Les minorités isolées en Amérique du Nord
Deux journées d'études vont avoir lieu à l'université de Clermont-Ferrand sur le thème des résistances culturelles et des formes de résiliences ethno-spatiales, jeudi 7 et vendredi 8 juin. Les participants vont s'intéresser plus particulièrement aux minorités isolées en Amérique du Nord.
Aux yeux des organisateurs, A. Garrait-Bourrier et F. Chignier-Riboulon, les minorités isolées, concept réinterrogé, s’entendent comme des groupes ultra-minoritaires vivant à proximité immédiate, ou au sein d’un groupe dominant et tentant de maintenir, ou de retrouver, leur spécificité, tout en étant au moins biculturels. Il conviendra en premier lieu de définir l'"ultra-minoritaire" en cernant au moins 3 critères qui permettront de le circonscrire :
- la notion de microterritoire
- la notion de microlangue
- la notion de microculture.
Le groupe cumulant les trois critères peut être dit de fait "minorité isolée". À l’inverse et pour cadrer le champ d'analyse, une "minorité" ne répondant pas à l'un de ces critères - vivant par exemple en état d'assimilation sur le territoire "macro" - la ville et non la réserve, pour certaines "familles" indiennes aux USA ou au Canada - pourrait sortir de ce champ d'exploration, car elle ne se trouve plus dans les conditions qui amènent au processus de "résilience" – résistance vitale - et de lutte permanente pour la survie.
Une douzaine d'interventions sont prévues par des universitaires canadiens (du Manitoba, des universités Saint-Boniface, Sainte-Anne), belge (Bruxelles) et français (Rennes, Paris, Aix-Marseille, Lille, Clermont-Ferrand). Les communications annoncées vont traiter de sujets très variés, tels que
- L'autonomie culturelle en contexte francophone minoritaire canadien : le cas de l'Acadie en Nouvelle-Ecosse
- Les minorités involontaires au Manitoba français
- Les protestants francophones du Québec
- La diaspora acadienne du Québec
- Intégration et persistance culturelle chez les Séminoles de Floride
- La danse comme moyen de perpétuer la culture amérindienne…
En Bretagne : la langue comme enjeu
Les organisateurs ont souhaité entendre un point de vue comparatif sur la Bretagne. Je vais donc présenter au cours de ces journées un exposé sur la Bretagne et la langue bretonne comme enjeu.
La question est de savoir si la Bretagne peut-elle être considérée comme une "minorité isolée." Sa situation s'apparente-t-elle ou non à celle des minorités caractérisées comme telles en Amérique du Nord ? Une première approche se doit de l'analyser au regard des trois notions définitoires qui en sont proposées : microterritoire, microlangue et microculture. Si l'on choisit de privilégier le critère de la langue, la situation du breton se caractérise par une assez grande complexité dont les éléments constitutifs doivent être repérés au regard notamment de la géographie, de la linguistique, de la sociolinguistique et de l'histoire.

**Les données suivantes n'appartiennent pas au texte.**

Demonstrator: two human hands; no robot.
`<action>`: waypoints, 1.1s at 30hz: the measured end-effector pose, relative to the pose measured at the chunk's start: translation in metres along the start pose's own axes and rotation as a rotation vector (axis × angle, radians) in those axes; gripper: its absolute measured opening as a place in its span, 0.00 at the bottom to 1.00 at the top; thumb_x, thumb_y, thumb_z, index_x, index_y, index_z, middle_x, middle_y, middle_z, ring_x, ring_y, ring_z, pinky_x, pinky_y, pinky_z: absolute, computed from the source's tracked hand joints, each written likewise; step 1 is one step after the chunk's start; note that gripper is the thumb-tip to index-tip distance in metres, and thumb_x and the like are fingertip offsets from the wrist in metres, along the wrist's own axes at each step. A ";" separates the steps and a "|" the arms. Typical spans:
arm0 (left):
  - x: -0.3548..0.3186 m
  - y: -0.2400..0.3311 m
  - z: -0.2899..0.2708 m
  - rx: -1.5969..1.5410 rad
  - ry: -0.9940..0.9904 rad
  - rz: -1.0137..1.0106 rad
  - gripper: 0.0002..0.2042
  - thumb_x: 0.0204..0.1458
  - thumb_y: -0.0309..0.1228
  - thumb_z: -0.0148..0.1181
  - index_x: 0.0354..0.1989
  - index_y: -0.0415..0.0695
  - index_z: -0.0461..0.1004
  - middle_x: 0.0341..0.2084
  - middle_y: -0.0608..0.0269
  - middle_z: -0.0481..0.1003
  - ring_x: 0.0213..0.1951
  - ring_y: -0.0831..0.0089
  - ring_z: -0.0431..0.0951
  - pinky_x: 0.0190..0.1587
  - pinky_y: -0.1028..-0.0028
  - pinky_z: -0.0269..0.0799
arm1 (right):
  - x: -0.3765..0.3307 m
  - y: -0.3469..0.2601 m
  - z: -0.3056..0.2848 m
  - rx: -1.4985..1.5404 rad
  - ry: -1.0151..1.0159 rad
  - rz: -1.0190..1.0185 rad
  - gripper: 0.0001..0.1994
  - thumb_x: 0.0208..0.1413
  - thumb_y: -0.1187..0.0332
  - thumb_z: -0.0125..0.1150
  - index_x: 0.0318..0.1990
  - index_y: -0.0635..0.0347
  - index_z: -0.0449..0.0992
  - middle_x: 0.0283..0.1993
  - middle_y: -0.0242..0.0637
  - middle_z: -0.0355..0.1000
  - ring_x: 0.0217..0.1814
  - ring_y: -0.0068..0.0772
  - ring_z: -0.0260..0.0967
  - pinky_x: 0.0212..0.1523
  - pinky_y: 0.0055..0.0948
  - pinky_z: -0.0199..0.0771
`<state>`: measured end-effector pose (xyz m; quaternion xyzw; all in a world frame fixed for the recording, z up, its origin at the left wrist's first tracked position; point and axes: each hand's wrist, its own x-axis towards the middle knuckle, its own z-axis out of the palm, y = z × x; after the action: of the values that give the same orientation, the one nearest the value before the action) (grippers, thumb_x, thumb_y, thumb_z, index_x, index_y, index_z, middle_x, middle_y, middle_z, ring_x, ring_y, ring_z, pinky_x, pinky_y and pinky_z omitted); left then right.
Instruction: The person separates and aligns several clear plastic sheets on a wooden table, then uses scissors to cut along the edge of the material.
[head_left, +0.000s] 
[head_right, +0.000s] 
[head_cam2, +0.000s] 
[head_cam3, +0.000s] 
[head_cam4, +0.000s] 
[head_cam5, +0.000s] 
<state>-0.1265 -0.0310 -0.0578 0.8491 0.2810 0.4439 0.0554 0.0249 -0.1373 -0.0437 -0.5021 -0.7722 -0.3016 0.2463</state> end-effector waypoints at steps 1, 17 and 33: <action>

La pratique de la langue ne correspond évidemment pas à une réalité sociale figée : le nombre de locuteurs ayant diminué de 85 % en deux générations, le breton est devenu minoritaire sur son propre territoire au cours de la seconde moitié du XXe siècle, au moment même où la Bretagne connaissait la plus importante transformation économique et sociale de son histoire.
Pour comprendre les évolutions qui se sont produites et les dynamiques qui sont à l'œuvre, il est dès lors nécessaire de faire appel à la diachronie. Mais aussi à la prospective : peut-on, dans le cas du breton, réunir les conditions qu'énonçait Joshua Fishman dès 1991 dans "Reversing language shift" pour parvenir à inverser la situation sociolinguistique d'une langue que l'UNESCO classe comme étant "sérieusement en danger" ? Le développement de l'enseignement du breton et en breton est-il la réponse aux enjeux du moment ?
Ces journées vont se dérouler à la Maison des sciences de l'homme de Clermont-Ferrand, 4, rue Ledru, amphi 219. L'entrée est libre.